DATA EXTRACTS: Begin

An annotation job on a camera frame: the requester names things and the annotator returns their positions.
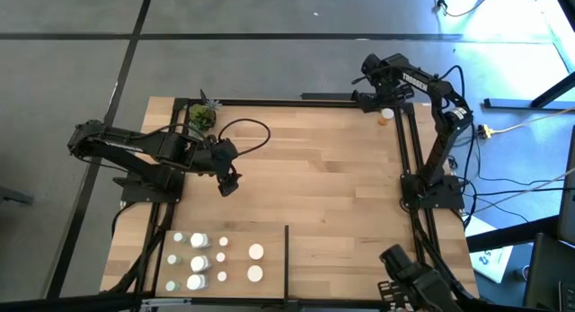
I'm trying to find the green succulent plant in pot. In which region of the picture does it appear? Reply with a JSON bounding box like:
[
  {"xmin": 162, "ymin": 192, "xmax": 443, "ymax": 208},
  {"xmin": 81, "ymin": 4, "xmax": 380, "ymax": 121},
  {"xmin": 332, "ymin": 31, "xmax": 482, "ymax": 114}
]
[{"xmin": 187, "ymin": 89, "xmax": 223, "ymax": 140}]

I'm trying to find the black rectangular bar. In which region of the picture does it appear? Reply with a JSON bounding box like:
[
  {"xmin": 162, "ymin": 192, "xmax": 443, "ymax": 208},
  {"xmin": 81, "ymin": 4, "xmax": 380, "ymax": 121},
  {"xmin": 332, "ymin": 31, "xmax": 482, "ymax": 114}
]
[{"xmin": 299, "ymin": 91, "xmax": 360, "ymax": 102}]

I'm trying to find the black desk leg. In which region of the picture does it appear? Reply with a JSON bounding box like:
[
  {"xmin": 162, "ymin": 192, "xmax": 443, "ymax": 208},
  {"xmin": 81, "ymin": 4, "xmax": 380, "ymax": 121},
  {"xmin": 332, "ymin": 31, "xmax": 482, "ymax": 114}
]
[
  {"xmin": 482, "ymin": 71, "xmax": 575, "ymax": 111},
  {"xmin": 465, "ymin": 214, "xmax": 561, "ymax": 254}
]

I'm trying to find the white printed paper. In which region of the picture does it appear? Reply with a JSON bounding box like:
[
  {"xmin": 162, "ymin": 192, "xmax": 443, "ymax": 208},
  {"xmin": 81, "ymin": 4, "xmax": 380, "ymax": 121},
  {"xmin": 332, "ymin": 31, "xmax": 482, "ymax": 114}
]
[{"xmin": 464, "ymin": 215, "xmax": 514, "ymax": 285}]

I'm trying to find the grey chair base leg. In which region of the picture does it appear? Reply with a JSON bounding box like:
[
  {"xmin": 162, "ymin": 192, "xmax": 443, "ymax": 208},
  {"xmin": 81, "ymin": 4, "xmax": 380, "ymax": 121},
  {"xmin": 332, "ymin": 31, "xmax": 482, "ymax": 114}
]
[{"xmin": 0, "ymin": 185, "xmax": 35, "ymax": 206}]

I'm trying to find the black computer case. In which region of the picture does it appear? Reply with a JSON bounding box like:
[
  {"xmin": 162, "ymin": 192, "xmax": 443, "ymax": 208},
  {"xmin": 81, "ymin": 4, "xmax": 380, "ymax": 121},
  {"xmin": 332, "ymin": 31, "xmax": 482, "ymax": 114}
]
[{"xmin": 523, "ymin": 233, "xmax": 575, "ymax": 311}]

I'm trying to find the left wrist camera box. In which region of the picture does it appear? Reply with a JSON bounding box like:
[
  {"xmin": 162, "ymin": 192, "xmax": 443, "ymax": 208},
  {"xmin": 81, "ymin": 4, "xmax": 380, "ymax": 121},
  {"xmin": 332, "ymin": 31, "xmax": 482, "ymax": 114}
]
[{"xmin": 218, "ymin": 174, "xmax": 242, "ymax": 197}]

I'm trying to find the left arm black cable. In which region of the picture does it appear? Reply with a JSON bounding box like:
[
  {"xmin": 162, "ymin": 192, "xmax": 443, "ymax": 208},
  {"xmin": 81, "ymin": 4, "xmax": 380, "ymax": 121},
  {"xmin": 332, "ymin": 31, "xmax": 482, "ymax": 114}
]
[{"xmin": 218, "ymin": 118, "xmax": 272, "ymax": 158}]

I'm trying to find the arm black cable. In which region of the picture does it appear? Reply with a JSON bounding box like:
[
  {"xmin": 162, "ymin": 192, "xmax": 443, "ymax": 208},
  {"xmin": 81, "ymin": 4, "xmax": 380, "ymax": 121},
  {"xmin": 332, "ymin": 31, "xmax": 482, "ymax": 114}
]
[
  {"xmin": 218, "ymin": 118, "xmax": 272, "ymax": 158},
  {"xmin": 438, "ymin": 64, "xmax": 477, "ymax": 201}
]

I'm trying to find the black aluminium table frame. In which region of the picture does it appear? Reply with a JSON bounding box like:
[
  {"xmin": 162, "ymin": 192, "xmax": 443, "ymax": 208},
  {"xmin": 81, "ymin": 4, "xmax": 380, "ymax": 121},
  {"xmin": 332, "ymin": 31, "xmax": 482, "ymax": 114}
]
[{"xmin": 101, "ymin": 97, "xmax": 480, "ymax": 312}]

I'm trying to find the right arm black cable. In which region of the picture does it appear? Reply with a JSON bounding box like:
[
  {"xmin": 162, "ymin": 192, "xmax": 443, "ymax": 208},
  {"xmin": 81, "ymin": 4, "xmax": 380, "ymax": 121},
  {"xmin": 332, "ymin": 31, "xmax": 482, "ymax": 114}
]
[{"xmin": 438, "ymin": 64, "xmax": 477, "ymax": 201}]

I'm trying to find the yellow extension cord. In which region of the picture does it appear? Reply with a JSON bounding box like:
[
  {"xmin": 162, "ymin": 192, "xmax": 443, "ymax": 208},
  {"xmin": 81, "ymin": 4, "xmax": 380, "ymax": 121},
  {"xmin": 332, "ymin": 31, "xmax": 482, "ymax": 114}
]
[{"xmin": 476, "ymin": 108, "xmax": 575, "ymax": 140}]

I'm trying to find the beige floor cable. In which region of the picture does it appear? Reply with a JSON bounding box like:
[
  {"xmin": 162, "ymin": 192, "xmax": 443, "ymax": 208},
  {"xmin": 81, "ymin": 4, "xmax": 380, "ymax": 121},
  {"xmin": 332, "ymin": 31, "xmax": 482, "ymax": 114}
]
[{"xmin": 426, "ymin": 0, "xmax": 500, "ymax": 19}]

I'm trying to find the silver aluminium bracket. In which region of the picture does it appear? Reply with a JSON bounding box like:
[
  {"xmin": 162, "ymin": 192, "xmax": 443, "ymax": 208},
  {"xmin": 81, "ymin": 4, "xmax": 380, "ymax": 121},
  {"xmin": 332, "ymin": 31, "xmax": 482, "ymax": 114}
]
[{"xmin": 140, "ymin": 298, "xmax": 194, "ymax": 309}]

DATA EXTRACTS: End

# ACTIVITY
Transcribe the whole of the data exactly, minus any pictures.

# TASK ANSWER
An annotation job on a camera frame: the requester names things and the annotator returns their positions.
I'm trying to find the green succulent plant in pot. In which region of the picture does it appear? Reply with a JSON bounding box like:
[
  {"xmin": 162, "ymin": 192, "xmax": 443, "ymax": 208},
  {"xmin": 81, "ymin": 4, "xmax": 380, "ymax": 121},
  {"xmin": 332, "ymin": 31, "xmax": 482, "ymax": 114}
]
[{"xmin": 187, "ymin": 89, "xmax": 223, "ymax": 140}]

I'm trying to find the black rectangular bar. In which region of the picture does it appear? Reply with a JSON bounding box like:
[
  {"xmin": 162, "ymin": 192, "xmax": 443, "ymax": 208},
  {"xmin": 81, "ymin": 4, "xmax": 380, "ymax": 121},
  {"xmin": 332, "ymin": 31, "xmax": 482, "ymax": 114}
]
[{"xmin": 299, "ymin": 91, "xmax": 360, "ymax": 102}]

I'm trying to find the black desk leg. In which region of the picture does it appear? Reply with a JSON bounding box like:
[
  {"xmin": 162, "ymin": 192, "xmax": 443, "ymax": 208},
  {"xmin": 81, "ymin": 4, "xmax": 380, "ymax": 121},
  {"xmin": 332, "ymin": 31, "xmax": 482, "ymax": 114}
]
[
  {"xmin": 482, "ymin": 71, "xmax": 575, "ymax": 111},
  {"xmin": 465, "ymin": 214, "xmax": 561, "ymax": 254}
]

I'm trying to find the white printed paper. In which region of the picture does it appear? Reply with a JSON bounding box like:
[
  {"xmin": 162, "ymin": 192, "xmax": 443, "ymax": 208},
  {"xmin": 81, "ymin": 4, "xmax": 380, "ymax": 121},
  {"xmin": 332, "ymin": 31, "xmax": 482, "ymax": 114}
]
[{"xmin": 464, "ymin": 215, "xmax": 514, "ymax": 285}]

I'm trying to find the grey chair base leg. In which region of the picture does it appear? Reply with a JSON bounding box like:
[
  {"xmin": 162, "ymin": 192, "xmax": 443, "ymax": 208},
  {"xmin": 81, "ymin": 4, "xmax": 380, "ymax": 121},
  {"xmin": 332, "ymin": 31, "xmax": 482, "ymax": 114}
]
[{"xmin": 0, "ymin": 185, "xmax": 35, "ymax": 206}]

I'm trying to find the black computer case. In which region of the picture does it appear? Reply with a JSON bounding box like:
[
  {"xmin": 162, "ymin": 192, "xmax": 443, "ymax": 208},
  {"xmin": 81, "ymin": 4, "xmax": 380, "ymax": 121},
  {"xmin": 332, "ymin": 31, "xmax": 482, "ymax": 114}
]
[{"xmin": 523, "ymin": 233, "xmax": 575, "ymax": 311}]

I'm trying to find the left wrist camera box. In which region of the picture does it appear? Reply with a JSON bounding box like:
[
  {"xmin": 162, "ymin": 192, "xmax": 443, "ymax": 208},
  {"xmin": 81, "ymin": 4, "xmax": 380, "ymax": 121},
  {"xmin": 332, "ymin": 31, "xmax": 482, "ymax": 114}
]
[{"xmin": 218, "ymin": 174, "xmax": 242, "ymax": 197}]

I'm trying to find the left arm black cable. In which region of the picture does it appear? Reply with a JSON bounding box like:
[
  {"xmin": 162, "ymin": 192, "xmax": 443, "ymax": 208},
  {"xmin": 81, "ymin": 4, "xmax": 380, "ymax": 121},
  {"xmin": 332, "ymin": 31, "xmax": 482, "ymax": 114}
]
[{"xmin": 218, "ymin": 118, "xmax": 272, "ymax": 158}]

I'm trying to find the arm black cable. In which region of the picture does it appear? Reply with a JSON bounding box like:
[
  {"xmin": 162, "ymin": 192, "xmax": 443, "ymax": 208},
  {"xmin": 81, "ymin": 4, "xmax": 380, "ymax": 121},
  {"xmin": 332, "ymin": 31, "xmax": 482, "ymax": 114}
]
[
  {"xmin": 218, "ymin": 118, "xmax": 272, "ymax": 158},
  {"xmin": 438, "ymin": 64, "xmax": 477, "ymax": 201}
]

I'm trying to find the black aluminium table frame. In which region of the picture does it appear? Reply with a JSON bounding box like:
[
  {"xmin": 162, "ymin": 192, "xmax": 443, "ymax": 208},
  {"xmin": 81, "ymin": 4, "xmax": 380, "ymax": 121},
  {"xmin": 332, "ymin": 31, "xmax": 482, "ymax": 114}
]
[{"xmin": 101, "ymin": 97, "xmax": 480, "ymax": 312}]

I'm trying to find the right arm black cable. In which region of the picture does it appear? Reply with a JSON bounding box like:
[
  {"xmin": 162, "ymin": 192, "xmax": 443, "ymax": 208},
  {"xmin": 81, "ymin": 4, "xmax": 380, "ymax": 121},
  {"xmin": 332, "ymin": 31, "xmax": 482, "ymax": 114}
]
[{"xmin": 438, "ymin": 64, "xmax": 477, "ymax": 201}]

I'm trying to find the yellow extension cord. In which region of the picture does it appear? Reply with a JSON bounding box like:
[
  {"xmin": 162, "ymin": 192, "xmax": 443, "ymax": 208},
  {"xmin": 81, "ymin": 4, "xmax": 380, "ymax": 121},
  {"xmin": 332, "ymin": 31, "xmax": 482, "ymax": 114}
]
[{"xmin": 476, "ymin": 108, "xmax": 575, "ymax": 140}]

I'm trying to find the beige floor cable. In which region of the picture does it appear? Reply with a JSON bounding box like:
[
  {"xmin": 162, "ymin": 192, "xmax": 443, "ymax": 208},
  {"xmin": 81, "ymin": 4, "xmax": 380, "ymax": 121},
  {"xmin": 332, "ymin": 31, "xmax": 482, "ymax": 114}
]
[{"xmin": 426, "ymin": 0, "xmax": 500, "ymax": 19}]

I'm trying to find the silver aluminium bracket. In which region of the picture does it appear? Reply with a JSON bounding box like:
[
  {"xmin": 162, "ymin": 192, "xmax": 443, "ymax": 208},
  {"xmin": 81, "ymin": 4, "xmax": 380, "ymax": 121},
  {"xmin": 332, "ymin": 31, "xmax": 482, "ymax": 114}
]
[{"xmin": 140, "ymin": 298, "xmax": 194, "ymax": 309}]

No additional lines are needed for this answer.